Jury trials are set to resume Oct. 19, but the local district attorney said Tuesday that if his office doesn't get some help financially, it could be a while before Limestone County cases can see a proper day in court.
"We're in a situation where ... basically every revenue stream we have is ending," District Attorney Brian Jones told the Limestone County Commission during their work session.
He explained expenditures are expected to run about $800,000 over the next fiscal year, of which the state has agreed to provide about $375,000. The remaining amount is generally raised through court costs, DA collections, bail bond fees, asset forfeiture, victim service funds, worthless check fees and docket fees.
With the court system down for much of the year, it took a huge chunk out of the money the DA's office could collect towards expenses. Jones said as a result, they set about cutting as much in costs as they could in 2020, even going so far as to stop subscribing to the legal research software they use to prepare for cases.
Even with jury trials postponed, there were still other trials and hearings to attend. Jones admitted they've resorted to using Google to help with legal research for most of the year, and it "isn't working that well." Furthermore, staff in his office has been cut drastically, and when one of the assistant district attorneys in his office was chosen to serve as a judge, Jones said he held off hiring another one.
"Right now, if you come across the courthouse and walk in my office, there's nobody sitting out front," Jones told commissioners. "You have to ring a bell, you have to call our office, and nobody'll answer the phone. It's a digital system, because we can't afford to hire somebody to put them out front."

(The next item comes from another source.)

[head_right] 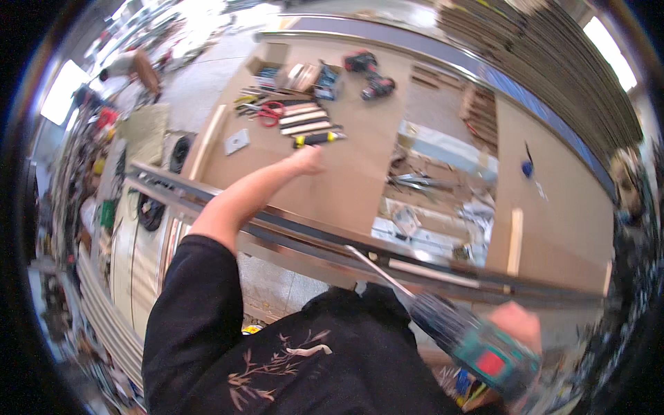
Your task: The person assembles a wooden cabinet by attaching a metal trim strip using a cordless drill and screws. They then use an angle grinder to smooth the trim, generating sparks, and finally put on gloves to wipe the surface.
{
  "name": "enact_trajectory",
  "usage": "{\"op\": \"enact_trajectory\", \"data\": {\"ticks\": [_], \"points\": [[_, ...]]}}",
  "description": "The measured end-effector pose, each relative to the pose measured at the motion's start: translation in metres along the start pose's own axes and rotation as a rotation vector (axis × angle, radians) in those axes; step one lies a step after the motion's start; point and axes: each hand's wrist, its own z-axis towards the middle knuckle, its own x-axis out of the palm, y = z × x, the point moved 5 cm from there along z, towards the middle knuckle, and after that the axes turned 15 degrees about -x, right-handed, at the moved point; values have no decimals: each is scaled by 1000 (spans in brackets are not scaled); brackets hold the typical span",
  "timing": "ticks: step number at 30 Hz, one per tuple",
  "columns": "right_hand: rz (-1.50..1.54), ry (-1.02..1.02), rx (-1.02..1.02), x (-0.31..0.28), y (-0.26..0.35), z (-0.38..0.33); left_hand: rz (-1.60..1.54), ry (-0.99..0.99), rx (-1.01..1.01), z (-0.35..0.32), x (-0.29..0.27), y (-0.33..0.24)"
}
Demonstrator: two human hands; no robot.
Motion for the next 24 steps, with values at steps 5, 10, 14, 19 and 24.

While that all may sound unsettling for a court system with so many major cases set to play out in the near future, Jones said there is a possible solution — $150,000 from the Commission. He said the money will help him afford two assistant district attorneys and a receptionist.
"We're one of the few counties in the state that does not receive any assistance from the county commission," he said. "... We've done everything we can, independent, of our own, before we came to you."
In his formal budget request, filed Aug. 3, Jones noted the growth in Limestone County and its effect on the number of cases his office will have to handle. He reiterated this point for commissioners Tuesday.
"I know the sheriff's department has asked for money for the sheriff's department to make more cases — that's great — but if I don't have anybody to go to court, or have anybody to file the paperwork or appear on behalf of the state, then that's a problem," Jones said.
Beyond having ADAs to appear in the courtroom, having a receptionist will allow the DA's office to resume filing court cost recovery paperwork on a more regular basis, which can lead to better revenue for the office moving forward.
Commissioners did not take action on Jones' request during the work session or the meeting that followed. They will vote on the fiscal year 2021 budget, which will include approval of select budget requests by local organizations and departments, at their Sept. 21 meeting in the Clinton Street Courthouse Annex.